Worth pointing out is the fact that people with an education improve their understanding of the world around them by honing their critical thinking, problem solving ability, and general ability to learn new things. The focus of a degree has always centered on earning potential post education, but there is quality of life improvement that comes with that education, even if it isn't solely related to income or tangible ownership. I'd be willing to bet most people that receive a higher education don't regret the journey because it has made them a more well-rounded person with an improved ability to withstand bias, misinformation, and enjoy life. It takes a greater understanding to realize more money won't make you happier.
I cheated the system by taking the very anomalous path of cheap college. I didn't go to ivy league crap, I didn't go into debt thanks to scholarships, and I took a lot of classes at once to graduate quickly. Plus I picked a career field that actually paid well (software). I still started work at minimum wage, at first. But my bachelor's degree kept opening doors so I could get the experience I needed for job hopping, and I started climbing the ladder. I thought it was crazy when I heard people were taking out hundreds of thousands in student loans to attend the best colleges, only to hit the job marker like a bird hitting a window. A degree is useful; it's not everything, but it's useful... if you wield it right. A lot of people were scammed, and that's the core problem.

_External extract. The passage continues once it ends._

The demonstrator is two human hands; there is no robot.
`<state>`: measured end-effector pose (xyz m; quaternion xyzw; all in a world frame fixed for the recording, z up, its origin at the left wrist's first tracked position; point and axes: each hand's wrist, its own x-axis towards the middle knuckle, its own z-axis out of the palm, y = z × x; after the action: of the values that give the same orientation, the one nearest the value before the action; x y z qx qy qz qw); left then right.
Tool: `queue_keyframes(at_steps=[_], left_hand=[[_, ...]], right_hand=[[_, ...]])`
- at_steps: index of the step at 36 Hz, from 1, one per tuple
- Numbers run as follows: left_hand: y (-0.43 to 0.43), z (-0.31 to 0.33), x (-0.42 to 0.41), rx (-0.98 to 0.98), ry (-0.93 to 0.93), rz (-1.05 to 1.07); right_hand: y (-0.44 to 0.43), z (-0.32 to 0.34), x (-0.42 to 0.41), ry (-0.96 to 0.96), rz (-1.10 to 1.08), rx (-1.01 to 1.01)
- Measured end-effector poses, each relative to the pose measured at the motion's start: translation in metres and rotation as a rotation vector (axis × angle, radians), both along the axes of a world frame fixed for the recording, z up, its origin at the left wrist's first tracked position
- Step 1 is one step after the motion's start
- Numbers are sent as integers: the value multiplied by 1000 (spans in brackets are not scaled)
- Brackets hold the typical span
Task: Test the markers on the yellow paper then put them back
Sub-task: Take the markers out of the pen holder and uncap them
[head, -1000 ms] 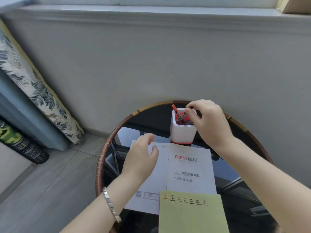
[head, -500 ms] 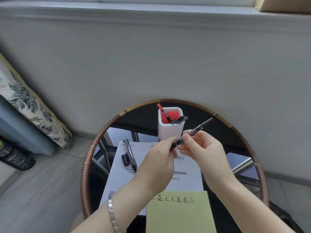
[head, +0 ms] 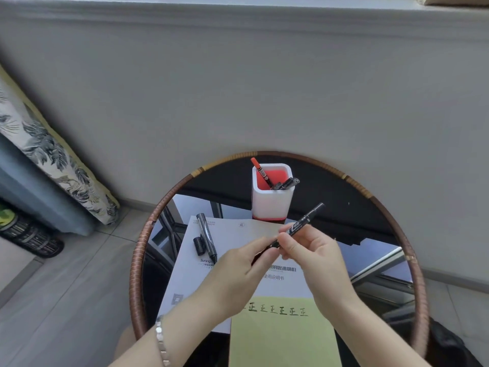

At this point a lot of prestigious expensive college degrees are scams. Not everyone can be a technical professional like a doctor, engineer, scientist, mathematician, etc. These for profit colleges want money, professors want money. So they make up bullshit degrees that anyone can do because they don't teach anything challenging and worthwhile. They 6 figures for these degrees with promises of how successful and well equipped it will make people. It tricks people who don't have a lot of critical thinking skills and can be plied through their emotions and vanity. They go into massive debt for these degrees only to have no useful skills at the end. The professors and colleges pocket the money and teach the kids to blame capitalism for why they are broke.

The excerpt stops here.